The moves made by Health Minister Christine Elliott were announced Thursday in a memo to staff by Deputy Health Minister Helen Angus.
It means some of the divisions within Ontario's health ministry bureaucracy are facing changes.
As part of the shift, one new division will be focused solely on mental health and addictions. The ministry is also combining responsibility for hospitals and capital projects under one division.
"We will now have a full picture of the hospital sector in one place, including the operational impact of capital investments to support the government's strategy to end hallway healthcare," said Angus in the memo, obtained by CBC News.
"The ministry is updating its internal structure to better align with and support the government's key health priorities," a government official told CBC News.
Government sources tell CBC there will be no job losses as a result of the restructuring. In June, some 416 back-office workers were laid off amid the merger of 14 local health integration networks (LHINs) despite campaign promises by Doug Ford that there would be no job losses should his PCs form government.
Among the layoffs were communications, planning and financial services staff.
The province is consolidating 20 agencies, including the LHINs, Cancer Care Ontario, eHealth Ontario, among others, into a new agency called Ontario Health.
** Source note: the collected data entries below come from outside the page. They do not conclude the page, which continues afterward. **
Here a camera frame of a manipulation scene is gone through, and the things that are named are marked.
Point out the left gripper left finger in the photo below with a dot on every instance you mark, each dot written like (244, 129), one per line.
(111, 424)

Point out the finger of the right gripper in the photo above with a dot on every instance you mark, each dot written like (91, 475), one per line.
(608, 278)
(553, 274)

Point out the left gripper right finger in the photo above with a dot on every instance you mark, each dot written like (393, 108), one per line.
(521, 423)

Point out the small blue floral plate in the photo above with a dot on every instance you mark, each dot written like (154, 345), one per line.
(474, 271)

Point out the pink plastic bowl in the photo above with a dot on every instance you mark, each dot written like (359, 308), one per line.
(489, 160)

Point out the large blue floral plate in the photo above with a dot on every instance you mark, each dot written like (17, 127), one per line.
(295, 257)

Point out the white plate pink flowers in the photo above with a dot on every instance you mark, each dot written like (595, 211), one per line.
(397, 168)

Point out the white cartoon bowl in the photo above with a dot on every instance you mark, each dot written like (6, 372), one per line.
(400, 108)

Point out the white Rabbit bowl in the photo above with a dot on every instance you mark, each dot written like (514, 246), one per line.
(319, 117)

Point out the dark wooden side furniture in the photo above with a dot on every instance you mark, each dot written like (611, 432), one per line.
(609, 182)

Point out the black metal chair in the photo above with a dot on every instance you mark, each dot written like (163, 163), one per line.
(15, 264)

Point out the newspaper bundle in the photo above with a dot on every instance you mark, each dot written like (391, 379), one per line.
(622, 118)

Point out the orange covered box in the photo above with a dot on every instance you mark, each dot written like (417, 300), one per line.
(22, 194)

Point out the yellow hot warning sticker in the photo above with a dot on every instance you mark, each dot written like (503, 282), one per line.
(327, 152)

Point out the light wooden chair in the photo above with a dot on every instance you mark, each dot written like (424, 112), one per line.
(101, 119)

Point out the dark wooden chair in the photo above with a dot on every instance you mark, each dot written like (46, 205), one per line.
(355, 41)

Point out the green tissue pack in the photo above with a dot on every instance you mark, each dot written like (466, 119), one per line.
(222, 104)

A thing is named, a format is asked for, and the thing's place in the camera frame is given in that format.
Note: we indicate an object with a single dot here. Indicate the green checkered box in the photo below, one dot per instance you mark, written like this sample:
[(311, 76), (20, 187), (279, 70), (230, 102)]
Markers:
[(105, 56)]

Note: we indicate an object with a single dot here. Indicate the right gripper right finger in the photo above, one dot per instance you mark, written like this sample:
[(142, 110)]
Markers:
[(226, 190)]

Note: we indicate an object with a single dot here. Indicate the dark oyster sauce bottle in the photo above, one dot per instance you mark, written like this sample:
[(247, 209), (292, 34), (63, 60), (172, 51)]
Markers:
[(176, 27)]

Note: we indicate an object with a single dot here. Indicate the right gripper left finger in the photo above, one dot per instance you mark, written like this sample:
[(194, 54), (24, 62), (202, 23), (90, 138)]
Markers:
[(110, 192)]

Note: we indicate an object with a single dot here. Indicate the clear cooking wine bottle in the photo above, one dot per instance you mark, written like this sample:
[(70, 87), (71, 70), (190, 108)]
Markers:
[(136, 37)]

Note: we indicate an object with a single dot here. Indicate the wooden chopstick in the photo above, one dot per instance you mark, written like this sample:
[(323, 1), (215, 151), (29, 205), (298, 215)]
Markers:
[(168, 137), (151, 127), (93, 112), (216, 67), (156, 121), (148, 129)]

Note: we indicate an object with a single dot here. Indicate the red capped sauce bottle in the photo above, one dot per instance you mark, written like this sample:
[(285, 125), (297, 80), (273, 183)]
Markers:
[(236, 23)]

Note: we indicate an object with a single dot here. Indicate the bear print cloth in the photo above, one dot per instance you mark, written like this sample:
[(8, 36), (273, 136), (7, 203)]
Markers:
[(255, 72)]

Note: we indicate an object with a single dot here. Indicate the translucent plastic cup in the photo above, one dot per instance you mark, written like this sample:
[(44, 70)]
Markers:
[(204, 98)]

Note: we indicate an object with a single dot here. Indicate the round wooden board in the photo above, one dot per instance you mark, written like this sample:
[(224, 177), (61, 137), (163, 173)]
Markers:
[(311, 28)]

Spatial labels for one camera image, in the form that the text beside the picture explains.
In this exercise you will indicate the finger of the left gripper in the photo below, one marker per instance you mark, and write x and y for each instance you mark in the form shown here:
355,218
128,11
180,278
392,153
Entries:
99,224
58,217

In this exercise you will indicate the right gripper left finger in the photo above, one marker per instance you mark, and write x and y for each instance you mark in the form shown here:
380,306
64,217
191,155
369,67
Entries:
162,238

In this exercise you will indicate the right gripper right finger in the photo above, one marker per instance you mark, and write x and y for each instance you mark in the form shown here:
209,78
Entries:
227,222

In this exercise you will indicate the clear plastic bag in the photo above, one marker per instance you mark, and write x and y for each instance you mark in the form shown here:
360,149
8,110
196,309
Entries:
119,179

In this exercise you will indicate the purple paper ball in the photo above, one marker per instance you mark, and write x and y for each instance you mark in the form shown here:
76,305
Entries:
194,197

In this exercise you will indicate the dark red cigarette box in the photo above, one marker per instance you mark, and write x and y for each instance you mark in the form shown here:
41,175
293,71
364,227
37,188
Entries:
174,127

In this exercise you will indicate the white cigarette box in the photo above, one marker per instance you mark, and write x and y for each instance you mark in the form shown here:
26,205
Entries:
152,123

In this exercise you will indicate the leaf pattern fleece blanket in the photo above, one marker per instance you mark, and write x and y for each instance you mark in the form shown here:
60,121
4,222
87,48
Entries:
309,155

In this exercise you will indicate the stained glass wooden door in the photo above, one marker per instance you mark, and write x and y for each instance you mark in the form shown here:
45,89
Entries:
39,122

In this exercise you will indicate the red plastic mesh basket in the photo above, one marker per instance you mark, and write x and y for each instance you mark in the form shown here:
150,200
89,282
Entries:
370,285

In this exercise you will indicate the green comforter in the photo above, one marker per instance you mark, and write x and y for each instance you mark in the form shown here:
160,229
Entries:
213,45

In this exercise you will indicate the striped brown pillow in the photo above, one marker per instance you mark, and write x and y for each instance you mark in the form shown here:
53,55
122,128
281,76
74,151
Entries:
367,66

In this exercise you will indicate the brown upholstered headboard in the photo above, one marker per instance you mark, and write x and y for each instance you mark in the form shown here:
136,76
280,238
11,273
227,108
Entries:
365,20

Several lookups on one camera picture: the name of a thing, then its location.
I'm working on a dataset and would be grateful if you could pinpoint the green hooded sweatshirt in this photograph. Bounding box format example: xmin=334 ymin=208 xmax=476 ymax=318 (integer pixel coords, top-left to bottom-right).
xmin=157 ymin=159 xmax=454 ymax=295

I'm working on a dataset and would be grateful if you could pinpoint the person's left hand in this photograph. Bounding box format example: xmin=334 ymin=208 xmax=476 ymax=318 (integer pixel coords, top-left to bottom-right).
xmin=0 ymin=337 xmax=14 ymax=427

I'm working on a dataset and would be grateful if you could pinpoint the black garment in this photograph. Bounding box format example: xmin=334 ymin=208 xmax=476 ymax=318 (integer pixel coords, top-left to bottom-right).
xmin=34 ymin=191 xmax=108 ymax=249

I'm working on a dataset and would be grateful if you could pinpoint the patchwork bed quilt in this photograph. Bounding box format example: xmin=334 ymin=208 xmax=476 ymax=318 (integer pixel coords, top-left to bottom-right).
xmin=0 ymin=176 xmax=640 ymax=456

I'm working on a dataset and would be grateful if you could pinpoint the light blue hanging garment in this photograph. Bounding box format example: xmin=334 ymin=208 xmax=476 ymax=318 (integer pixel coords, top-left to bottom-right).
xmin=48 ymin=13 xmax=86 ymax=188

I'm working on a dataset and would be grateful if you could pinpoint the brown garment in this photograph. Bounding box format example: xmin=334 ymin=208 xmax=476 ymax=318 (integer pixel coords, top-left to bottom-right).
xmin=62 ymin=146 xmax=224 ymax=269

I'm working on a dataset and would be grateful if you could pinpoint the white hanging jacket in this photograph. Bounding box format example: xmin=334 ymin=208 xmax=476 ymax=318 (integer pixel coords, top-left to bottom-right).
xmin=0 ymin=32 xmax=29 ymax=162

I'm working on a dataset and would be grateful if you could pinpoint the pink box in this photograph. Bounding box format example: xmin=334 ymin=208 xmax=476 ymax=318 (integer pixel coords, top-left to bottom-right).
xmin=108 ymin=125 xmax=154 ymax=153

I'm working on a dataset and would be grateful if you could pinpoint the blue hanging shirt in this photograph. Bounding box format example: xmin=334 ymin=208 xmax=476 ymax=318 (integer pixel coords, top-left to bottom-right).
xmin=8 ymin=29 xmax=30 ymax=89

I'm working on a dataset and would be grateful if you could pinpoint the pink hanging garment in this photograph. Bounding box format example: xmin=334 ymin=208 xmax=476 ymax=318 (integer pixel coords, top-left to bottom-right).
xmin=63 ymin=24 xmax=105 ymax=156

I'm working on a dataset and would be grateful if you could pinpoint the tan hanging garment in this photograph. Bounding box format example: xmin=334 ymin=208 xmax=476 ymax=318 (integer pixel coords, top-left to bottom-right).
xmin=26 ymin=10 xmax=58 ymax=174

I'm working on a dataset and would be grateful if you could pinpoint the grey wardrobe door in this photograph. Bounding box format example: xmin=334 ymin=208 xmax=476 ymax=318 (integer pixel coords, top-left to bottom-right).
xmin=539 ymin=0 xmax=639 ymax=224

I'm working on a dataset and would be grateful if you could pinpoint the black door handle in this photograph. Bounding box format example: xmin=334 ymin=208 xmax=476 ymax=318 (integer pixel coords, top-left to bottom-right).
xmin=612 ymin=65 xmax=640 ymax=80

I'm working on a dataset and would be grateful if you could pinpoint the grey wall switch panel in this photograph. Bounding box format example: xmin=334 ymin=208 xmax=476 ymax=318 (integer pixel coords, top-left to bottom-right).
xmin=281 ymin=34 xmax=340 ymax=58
The government is also encouraging hospitals, long-term care facilities and home care agencies to form what it calls Ontario Health Teams. A new division to support the formation of those teams was also announced Thursday as part of the ministry's reorganization.
The bureaucratic changes will take effect next Monday.
This comes in the same month when new data showed average wait times at Ontario hospitals set a new June record this year. According to recent data from Health Quality Ontario, patients spent an average of 16.3 hours waiting in emergency rooms in June 2019, up from an average of 14.4 hours the previous June.